• [Work to complete] Copy out the data below. Leave nothing out and alter nothing.

╔══

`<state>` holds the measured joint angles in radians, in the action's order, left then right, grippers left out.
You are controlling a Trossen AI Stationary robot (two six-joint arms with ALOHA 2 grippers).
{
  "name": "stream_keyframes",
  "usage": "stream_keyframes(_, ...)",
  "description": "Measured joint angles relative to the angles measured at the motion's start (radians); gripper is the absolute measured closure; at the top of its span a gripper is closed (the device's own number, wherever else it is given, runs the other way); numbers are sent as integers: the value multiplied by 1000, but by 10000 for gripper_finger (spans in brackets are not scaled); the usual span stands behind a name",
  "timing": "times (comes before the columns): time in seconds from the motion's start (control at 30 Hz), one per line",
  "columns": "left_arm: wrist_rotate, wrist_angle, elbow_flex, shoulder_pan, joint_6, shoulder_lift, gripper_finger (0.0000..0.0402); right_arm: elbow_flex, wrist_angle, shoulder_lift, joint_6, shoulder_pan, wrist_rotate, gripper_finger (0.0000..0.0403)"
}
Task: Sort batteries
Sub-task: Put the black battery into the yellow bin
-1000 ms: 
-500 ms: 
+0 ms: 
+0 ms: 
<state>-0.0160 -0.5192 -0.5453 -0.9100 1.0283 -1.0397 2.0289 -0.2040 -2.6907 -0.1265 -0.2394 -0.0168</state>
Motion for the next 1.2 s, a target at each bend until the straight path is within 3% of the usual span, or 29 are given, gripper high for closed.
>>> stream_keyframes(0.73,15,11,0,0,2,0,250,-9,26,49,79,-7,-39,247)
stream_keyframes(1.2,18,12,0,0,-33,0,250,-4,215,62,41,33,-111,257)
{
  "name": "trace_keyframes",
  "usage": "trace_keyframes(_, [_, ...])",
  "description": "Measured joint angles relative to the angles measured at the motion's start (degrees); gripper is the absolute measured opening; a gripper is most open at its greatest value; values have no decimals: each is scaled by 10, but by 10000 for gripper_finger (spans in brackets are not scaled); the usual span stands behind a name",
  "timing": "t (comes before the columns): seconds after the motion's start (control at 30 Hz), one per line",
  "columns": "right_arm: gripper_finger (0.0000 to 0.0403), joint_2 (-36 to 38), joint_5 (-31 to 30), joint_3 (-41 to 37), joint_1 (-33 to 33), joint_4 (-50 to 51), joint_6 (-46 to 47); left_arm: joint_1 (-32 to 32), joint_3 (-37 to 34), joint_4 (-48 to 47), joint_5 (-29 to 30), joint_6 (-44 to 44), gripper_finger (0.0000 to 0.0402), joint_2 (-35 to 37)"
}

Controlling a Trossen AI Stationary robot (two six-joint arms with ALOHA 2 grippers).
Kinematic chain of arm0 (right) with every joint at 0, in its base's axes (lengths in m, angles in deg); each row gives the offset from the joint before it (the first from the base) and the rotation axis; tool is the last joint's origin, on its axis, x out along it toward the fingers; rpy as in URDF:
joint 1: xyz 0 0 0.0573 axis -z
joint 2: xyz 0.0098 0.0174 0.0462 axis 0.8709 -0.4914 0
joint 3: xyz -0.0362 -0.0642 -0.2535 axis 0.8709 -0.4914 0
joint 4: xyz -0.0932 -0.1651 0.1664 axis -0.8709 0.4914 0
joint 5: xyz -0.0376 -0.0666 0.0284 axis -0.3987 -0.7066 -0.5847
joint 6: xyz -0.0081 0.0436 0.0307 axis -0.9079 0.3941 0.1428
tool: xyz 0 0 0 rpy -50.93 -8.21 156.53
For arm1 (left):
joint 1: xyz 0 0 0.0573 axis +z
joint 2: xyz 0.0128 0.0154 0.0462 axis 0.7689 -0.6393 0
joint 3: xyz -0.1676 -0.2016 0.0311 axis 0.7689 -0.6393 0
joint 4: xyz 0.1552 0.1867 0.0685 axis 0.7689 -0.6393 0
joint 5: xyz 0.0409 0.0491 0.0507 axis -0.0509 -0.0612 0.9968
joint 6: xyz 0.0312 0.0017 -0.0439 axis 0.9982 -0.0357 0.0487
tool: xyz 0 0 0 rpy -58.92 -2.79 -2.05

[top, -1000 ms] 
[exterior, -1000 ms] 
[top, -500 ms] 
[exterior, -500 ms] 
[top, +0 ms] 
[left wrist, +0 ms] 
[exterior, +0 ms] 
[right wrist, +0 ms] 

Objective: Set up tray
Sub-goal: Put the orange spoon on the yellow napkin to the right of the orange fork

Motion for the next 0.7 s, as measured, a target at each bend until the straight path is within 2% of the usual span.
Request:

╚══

• [Solution for this task]
`<state>` holds the measured joint angles in radians, in the action's order, left then right, grippers left out.
You are controlling a Trossen AI Stationary robot (two six-joint arms with ALOHA 2 grippers).
{
  "name": "stream_keyframes",
  "usage": "stream_keyframes(_, ...)",
  "description": "Measured joint angles relative to the angles measured at the motion's start (radians); gripper is the absolute measured closure; at the top of its span a gripper is closed (the device's own number, wherever else it is given, runs the other way); numbers are sent as integers: the value multiplied by 1000, but by 10000 for gripper_finger (spans in brackets are not scaled); the usual span stands behind a name",
  "timing": "times (comes before the columns): time in seconds from the motion's start (control at 30 Hz), one per line",
  "columns": "left_arm: wrist_rotate, wrist_angle, elbow_flex, shoulder_pan, joint_6, shoulder_lift, gripper_finger (0.0000..0.0402); right_arm: elbow_flex, wrist_angle, shoulder_lift, joint_6, shoulder_pan, wrist_rotate, gripper_finger (0.0000..0.0403)"
}
Task: Sort batteries
Sub-task: Put the black battery into the yellow bin
-1000 ms: 
-500 ms: 
+0 ms: 
+0 ms: 
<state>-0.0160 -0.5192 -0.5453 -0.9100 1.0283 -1.0397 2.0289 -0.2040 -2.6907 -0.1265 -0.2394 -0.0168</state>
Motion for the next 1.2 s, a target at each bend until the straight path is within 3% of the usual span, or 29 are given, gripper high for closed.
>>> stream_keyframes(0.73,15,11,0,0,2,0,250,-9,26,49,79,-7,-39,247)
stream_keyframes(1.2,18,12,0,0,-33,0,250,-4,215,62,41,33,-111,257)
{
  "name": "trace_keyframes",
  "usage": "trace_keyframes(_, [_, ...])",
  "description": "Measured joint angles relative to the angles measured at the motion's start (degrees); gripper is the absolute measured opening; a gripper is most open at its greatest value; values have no decimals: each is scaled by 10, but by 10000 for gripper_finger (spans in brackets are not scaled); the usual span stands behind a name",
  "timing": "t (comes before the columns): seconds after the motion's start (control at 30 Hz), one per line",
  "columns": "right_arm: gripper_finger (0.0000 to 0.0403), joint_2 (-36 to 38), joint_5 (-31 to 30), joint_3 (-41 to 37), joint_1 (-33 to 33), joint_4 (-50 to 51), joint_6 (-46 to 47); left_arm: joint_1 (-32 to 32), joint_3 (-37 to 34), joint_4 (-48 to 47), joint_5 (-29 to 30), joint_6 (-44 to 44), gripper_finger (0.0000 to 0.0402), joint_2 (-35 to 37)"
}

Controlling a Trossen AI Stationary robot (two six-joint arms with ALOHA 2 grippers).
Kinematic chain of arm0 (right) with every joint at 0, in its base's axes (lengths in m, angles in deg); each row gives the offset from the joint before it (the first from the base) and the rotation axis; tool is the last joint's origin, on its axis, x out along it toward the fingers; rpy as in URDF:
joint 1: xyz 0 0 0.0573 axis -z
joint 2: xyz 0.0098 0.0174 0.0462 axis 0.8709 -0.4914 0
joint 3: xyz -0.0362 -0.0642 -0.2535 axis 0.8709 -0.4914 0
joint 4: xyz -0.0932 -0.1651 0.1664 axis -0.8709 0.4914 0
joint 5: xyz -0.0376 -0.0666 0.0284 axis -0.3987 -0.7066 -0.5847
joint 6: xyz -0.0081 0.0436 0.0307 axis -0.9079 0.3941 0.1428
tool: xyz 0 0 0 rpy -50.93 -8.21 156.53
For arm1 (left):
joint 1: xyz 0 0 0.0573 axis +z
joint 2: xyz 0.0128 0.0154 0.0462 axis 0.7689 -0.6393 0
joint 3: xyz -0.1676 -0.2016 0.0311 axis 0.7689 -0.6393 0
joint 4: xyz 0.1552 0.1867 0.0685 axis 0.7689 -0.6393 0
joint 5: xyz 0.0409 0.0491 0.0507 axis -0.0509 -0.0612 0.9968
joint 6: xyz 0.0312 0.0017 -0.0439 axis 0.9982 -0.0357 0.0487
tool: xyz 0 0 0 rpy -58.92 -2.79 -2.05

[top, -1000 ms] 
[exterior, -1000 ms] 
[top, -500 ms] 
[exterior, -500 ms] 
[top, +0 ms] 
[left wrist, +0 ms] 
[exterior, +0 ms] 
[right wrist, +0 ms] 

Objective: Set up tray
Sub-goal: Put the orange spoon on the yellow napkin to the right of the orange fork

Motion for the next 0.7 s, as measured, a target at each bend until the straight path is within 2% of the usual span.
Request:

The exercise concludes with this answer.